DevOps Engineer, HPC Services

1 Month ago • 7 Years + • Devops

Job Summary

Job Description

Mistral AI is building one of Europe's largest AI infrastructure offerings, providing customers with a private and integrated stack from bare-metal servers to managed PaaS. As a DevOps Engineer in the HPC services team, you will be responsible for building, scaling, and automating the computing management stack. This includes engineering fault-tolerant and reliable infrastructure to support both internal processes and the customer platform. You will design, build, and maintain scalable, highly available, and fault-tolerant infrastructures, automate the lifecycle of compute nodes, and develop new workflows and tooling to improve system reliability, availability, and performance. Key activities include CI/CD, containerization, orchestration, monitoring, logging, alerting, troubleshooting production issues, and collaborating with R&D and security teams.
Must have:
  • 7+ years of experience in DevOps/SRE
  • Proficiency in scripting languages (Python, Go, Bash)
  • Experience with CI/CD, Docker, Kubernetes
  • Troubleshoot K8s cluster issues and system upgrades
  • Familiarity with infrastructure-as-code (Terraform/CloudFormation)
  • Knowledge of monitoring, logging, alerting tools
  • Experience working against reliability KPIs
  • Strong understanding of networking, security, sysadmin
  • Excellent problem-solving and communication skills
Good to have:
  • Experience with HPC workload managers (Slurm)
  • Experience with distributed storage systems (Lustre, Ceph)
  • Exposure to highly available distributed systems and SRE issues
Perks:
  • Competitive salary and equity
  • Health insurance
  • Transportation allowance
  • Sport allowance
  • Meal vouchers
  • Private pension plan
  • Generous parental leave policy
  • Visa sponsorship

Job Details

About Mistral 

At Mistral AI, we believe in the power of AI to simplify tasks, save time, and enhance learning and creativity. Our technology is designed to integrate seamlessly into daily working life.

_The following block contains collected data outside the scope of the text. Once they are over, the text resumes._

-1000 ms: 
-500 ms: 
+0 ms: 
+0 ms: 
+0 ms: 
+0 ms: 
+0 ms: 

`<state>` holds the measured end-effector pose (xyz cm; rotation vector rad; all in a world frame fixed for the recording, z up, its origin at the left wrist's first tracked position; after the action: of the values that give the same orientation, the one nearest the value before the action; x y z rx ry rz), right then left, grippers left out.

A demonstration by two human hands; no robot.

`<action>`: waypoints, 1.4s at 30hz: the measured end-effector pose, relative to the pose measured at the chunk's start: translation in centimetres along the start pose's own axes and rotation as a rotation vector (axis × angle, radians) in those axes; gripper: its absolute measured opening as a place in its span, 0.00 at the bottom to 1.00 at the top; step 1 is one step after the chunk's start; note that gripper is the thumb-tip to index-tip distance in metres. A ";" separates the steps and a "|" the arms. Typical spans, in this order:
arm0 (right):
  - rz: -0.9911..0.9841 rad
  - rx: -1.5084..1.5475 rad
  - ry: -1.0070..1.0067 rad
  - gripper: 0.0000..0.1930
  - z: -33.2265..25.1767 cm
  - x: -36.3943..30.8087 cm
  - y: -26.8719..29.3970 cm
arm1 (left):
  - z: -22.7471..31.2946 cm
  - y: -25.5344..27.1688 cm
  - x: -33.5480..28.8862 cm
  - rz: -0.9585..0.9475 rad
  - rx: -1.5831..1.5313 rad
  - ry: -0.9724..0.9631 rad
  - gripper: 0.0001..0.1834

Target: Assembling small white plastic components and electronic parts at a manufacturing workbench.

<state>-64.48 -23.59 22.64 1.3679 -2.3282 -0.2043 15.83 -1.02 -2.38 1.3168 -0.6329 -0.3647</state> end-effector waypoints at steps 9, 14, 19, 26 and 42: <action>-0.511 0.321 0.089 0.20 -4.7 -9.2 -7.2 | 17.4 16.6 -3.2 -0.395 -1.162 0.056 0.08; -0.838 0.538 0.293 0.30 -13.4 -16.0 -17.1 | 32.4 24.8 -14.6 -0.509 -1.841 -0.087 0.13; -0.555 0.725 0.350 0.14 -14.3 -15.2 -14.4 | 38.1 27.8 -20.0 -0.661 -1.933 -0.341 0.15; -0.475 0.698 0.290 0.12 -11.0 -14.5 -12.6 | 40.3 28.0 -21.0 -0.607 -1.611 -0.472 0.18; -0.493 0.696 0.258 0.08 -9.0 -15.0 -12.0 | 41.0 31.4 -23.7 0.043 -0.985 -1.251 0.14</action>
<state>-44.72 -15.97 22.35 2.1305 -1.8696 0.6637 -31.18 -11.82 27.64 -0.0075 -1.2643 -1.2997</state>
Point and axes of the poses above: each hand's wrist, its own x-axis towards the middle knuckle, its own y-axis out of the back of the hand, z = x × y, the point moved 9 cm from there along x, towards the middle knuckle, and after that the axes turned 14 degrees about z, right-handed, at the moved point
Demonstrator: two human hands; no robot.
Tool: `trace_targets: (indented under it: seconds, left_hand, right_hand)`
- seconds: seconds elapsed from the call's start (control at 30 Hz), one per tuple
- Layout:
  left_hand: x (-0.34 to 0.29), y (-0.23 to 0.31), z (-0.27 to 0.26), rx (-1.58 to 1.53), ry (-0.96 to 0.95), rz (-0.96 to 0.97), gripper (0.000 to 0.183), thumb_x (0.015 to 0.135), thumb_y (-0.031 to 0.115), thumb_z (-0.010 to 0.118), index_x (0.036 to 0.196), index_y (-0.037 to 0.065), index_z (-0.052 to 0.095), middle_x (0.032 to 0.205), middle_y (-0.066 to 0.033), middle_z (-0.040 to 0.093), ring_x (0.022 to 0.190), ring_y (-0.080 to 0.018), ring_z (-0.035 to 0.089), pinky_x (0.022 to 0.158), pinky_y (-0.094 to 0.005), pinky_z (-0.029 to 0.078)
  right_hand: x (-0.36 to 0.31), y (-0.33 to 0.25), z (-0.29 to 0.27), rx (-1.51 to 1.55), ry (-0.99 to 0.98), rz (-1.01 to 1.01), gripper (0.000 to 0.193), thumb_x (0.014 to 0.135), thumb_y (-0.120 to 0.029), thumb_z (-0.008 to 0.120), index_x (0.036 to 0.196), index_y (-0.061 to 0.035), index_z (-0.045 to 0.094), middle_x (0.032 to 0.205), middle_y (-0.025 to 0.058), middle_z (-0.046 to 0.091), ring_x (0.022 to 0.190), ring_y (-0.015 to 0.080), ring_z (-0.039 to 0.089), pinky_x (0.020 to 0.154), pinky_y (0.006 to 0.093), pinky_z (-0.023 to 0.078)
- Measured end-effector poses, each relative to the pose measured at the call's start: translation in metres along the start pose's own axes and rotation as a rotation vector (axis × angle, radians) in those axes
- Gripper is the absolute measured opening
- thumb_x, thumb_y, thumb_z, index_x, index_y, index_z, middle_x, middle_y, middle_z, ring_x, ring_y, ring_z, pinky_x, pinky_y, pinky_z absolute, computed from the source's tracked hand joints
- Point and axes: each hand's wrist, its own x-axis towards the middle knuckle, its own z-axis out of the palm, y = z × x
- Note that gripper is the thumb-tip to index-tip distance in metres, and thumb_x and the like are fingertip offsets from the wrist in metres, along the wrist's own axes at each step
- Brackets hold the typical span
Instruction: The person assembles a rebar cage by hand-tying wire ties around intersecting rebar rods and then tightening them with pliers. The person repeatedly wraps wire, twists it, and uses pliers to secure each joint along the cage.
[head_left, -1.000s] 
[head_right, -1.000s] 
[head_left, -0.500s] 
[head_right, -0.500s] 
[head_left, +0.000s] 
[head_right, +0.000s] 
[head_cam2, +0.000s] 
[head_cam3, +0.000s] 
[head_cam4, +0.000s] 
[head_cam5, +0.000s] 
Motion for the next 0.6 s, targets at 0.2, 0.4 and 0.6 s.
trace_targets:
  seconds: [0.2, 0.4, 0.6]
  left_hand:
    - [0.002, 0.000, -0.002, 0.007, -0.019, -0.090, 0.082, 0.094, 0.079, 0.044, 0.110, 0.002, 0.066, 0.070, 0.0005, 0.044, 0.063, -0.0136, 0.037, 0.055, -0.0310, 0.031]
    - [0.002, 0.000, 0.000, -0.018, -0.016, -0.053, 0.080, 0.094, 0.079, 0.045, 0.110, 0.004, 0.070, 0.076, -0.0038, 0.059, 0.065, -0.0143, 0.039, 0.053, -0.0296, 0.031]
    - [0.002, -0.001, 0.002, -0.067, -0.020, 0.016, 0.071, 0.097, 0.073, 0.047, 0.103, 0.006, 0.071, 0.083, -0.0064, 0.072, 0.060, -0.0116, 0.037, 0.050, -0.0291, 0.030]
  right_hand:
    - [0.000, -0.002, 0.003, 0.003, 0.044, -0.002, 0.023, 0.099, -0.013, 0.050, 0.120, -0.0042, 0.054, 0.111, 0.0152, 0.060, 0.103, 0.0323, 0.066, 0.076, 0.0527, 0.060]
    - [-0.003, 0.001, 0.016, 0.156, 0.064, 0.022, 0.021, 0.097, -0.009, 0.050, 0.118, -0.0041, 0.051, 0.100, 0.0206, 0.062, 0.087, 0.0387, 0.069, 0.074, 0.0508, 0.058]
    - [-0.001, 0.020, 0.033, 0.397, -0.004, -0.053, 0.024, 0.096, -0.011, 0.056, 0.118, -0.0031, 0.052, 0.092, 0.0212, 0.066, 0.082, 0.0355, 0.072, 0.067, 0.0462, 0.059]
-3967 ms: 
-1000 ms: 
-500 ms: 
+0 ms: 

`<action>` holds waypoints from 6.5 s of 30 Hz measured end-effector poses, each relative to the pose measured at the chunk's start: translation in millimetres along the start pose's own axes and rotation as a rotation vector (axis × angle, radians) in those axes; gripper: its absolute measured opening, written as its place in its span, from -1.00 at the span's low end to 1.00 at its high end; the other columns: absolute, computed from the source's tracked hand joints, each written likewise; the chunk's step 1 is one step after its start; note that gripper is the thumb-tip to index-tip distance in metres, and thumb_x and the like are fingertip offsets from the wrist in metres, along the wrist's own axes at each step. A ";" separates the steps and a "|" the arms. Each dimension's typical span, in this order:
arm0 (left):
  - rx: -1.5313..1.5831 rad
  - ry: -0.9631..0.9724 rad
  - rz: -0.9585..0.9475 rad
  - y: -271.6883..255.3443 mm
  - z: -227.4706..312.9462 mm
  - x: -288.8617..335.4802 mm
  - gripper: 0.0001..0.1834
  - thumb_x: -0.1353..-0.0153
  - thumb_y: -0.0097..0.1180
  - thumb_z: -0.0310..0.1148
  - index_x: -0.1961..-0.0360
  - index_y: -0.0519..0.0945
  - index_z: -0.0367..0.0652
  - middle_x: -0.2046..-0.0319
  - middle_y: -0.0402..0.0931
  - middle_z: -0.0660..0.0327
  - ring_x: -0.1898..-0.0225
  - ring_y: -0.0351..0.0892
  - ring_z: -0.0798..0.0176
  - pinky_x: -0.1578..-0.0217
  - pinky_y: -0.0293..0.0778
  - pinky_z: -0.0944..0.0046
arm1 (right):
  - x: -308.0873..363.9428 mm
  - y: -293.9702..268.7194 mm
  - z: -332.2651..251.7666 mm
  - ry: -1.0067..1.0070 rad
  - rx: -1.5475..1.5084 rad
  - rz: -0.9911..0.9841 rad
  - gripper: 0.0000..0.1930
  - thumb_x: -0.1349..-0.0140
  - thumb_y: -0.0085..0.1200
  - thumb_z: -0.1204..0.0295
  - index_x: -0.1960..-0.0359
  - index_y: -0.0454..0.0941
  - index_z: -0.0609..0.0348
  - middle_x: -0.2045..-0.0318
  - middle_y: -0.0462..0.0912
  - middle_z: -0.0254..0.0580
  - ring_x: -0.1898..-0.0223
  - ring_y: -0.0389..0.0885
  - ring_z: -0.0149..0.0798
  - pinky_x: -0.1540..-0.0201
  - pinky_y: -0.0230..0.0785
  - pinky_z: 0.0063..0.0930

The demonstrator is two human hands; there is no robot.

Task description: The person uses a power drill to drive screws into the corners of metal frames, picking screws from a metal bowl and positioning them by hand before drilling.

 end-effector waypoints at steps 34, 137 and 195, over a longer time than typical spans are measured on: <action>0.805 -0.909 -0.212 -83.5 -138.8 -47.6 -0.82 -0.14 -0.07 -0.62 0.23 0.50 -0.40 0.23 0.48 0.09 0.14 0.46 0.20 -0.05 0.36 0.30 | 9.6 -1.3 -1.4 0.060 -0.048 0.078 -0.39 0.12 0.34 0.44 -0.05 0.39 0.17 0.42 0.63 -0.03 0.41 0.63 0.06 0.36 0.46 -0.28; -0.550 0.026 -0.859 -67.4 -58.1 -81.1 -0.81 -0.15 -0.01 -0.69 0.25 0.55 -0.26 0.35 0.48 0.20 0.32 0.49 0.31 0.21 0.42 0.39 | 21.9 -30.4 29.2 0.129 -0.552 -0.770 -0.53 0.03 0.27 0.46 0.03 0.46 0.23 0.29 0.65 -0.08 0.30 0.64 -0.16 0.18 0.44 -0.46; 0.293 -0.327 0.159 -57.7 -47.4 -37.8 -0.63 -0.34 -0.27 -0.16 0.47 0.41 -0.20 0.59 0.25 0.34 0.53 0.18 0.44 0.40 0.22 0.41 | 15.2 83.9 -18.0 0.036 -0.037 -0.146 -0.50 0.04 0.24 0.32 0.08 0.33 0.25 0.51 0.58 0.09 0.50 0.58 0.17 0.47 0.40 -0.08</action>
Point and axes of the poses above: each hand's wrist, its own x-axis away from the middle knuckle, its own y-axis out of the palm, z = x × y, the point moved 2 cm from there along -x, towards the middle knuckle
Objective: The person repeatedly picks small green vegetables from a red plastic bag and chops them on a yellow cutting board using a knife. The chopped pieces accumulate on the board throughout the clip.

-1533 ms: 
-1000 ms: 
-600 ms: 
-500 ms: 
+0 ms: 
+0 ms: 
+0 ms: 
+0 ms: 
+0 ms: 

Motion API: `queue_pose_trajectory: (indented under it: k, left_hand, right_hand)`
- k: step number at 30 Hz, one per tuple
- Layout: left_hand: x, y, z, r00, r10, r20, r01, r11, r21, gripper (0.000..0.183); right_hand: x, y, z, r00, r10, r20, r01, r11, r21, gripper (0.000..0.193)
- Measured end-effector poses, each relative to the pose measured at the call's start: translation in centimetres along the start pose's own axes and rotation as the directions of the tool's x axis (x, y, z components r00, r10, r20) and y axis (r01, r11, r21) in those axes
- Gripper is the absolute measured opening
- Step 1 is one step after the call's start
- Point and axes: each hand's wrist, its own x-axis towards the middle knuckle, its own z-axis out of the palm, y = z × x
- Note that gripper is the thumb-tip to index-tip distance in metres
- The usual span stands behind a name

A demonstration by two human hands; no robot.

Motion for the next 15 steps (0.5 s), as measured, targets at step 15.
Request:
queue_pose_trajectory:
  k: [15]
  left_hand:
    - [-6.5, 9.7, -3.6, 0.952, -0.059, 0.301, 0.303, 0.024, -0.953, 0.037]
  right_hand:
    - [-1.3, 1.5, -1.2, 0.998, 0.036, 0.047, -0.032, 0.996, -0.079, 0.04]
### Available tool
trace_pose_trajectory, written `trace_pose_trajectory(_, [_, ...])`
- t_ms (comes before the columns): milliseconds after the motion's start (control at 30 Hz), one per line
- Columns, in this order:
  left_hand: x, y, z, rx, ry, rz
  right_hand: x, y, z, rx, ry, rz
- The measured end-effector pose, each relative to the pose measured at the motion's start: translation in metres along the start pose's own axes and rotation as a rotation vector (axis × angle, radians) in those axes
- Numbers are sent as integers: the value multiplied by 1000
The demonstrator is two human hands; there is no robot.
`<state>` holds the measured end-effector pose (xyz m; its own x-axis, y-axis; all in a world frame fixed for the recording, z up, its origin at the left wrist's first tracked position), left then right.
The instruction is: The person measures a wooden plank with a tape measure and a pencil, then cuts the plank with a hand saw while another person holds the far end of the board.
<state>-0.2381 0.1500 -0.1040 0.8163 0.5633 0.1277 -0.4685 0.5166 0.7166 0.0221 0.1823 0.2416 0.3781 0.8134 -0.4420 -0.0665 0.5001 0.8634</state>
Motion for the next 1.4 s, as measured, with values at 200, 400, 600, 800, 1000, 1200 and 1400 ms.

We democratize AI through high-performance, optimized, open-source and cutting-edge models, products and solutions. Our comprehensive AI platform is designed to meet enterprise needs, whether on-premises or in cloud environments. Our offerings include le Chat, the AI assistant for life and work.

We are a dynamic, collaborative team passionate about AI and its potential to transform society.
Our diverse workforce thrives in competitive environments and is committed to driving innovation. Our teams are distributed between France, USA, UK, Germany and Singapore. We are creative, low-ego and team-spirited.

Join us to be part of a pioneering company shaping the future of AI. Together, we can make a meaningful impact. See more about our culture on https://mistral.ai/careers.

Role Summary 

We are building one of Europe’s largest AI infrastructure offering that will provide our customers a private and integrated stack in every form factor they may need — from bare-metal servers to fully-managed PaaS. As a DevOps Engineer, you will join a fast growing team to help building, scaling and automating our computing management stack. You will be responsible for building fault-tolerant and reliable infrastructure to support both our internal processes and customer platform.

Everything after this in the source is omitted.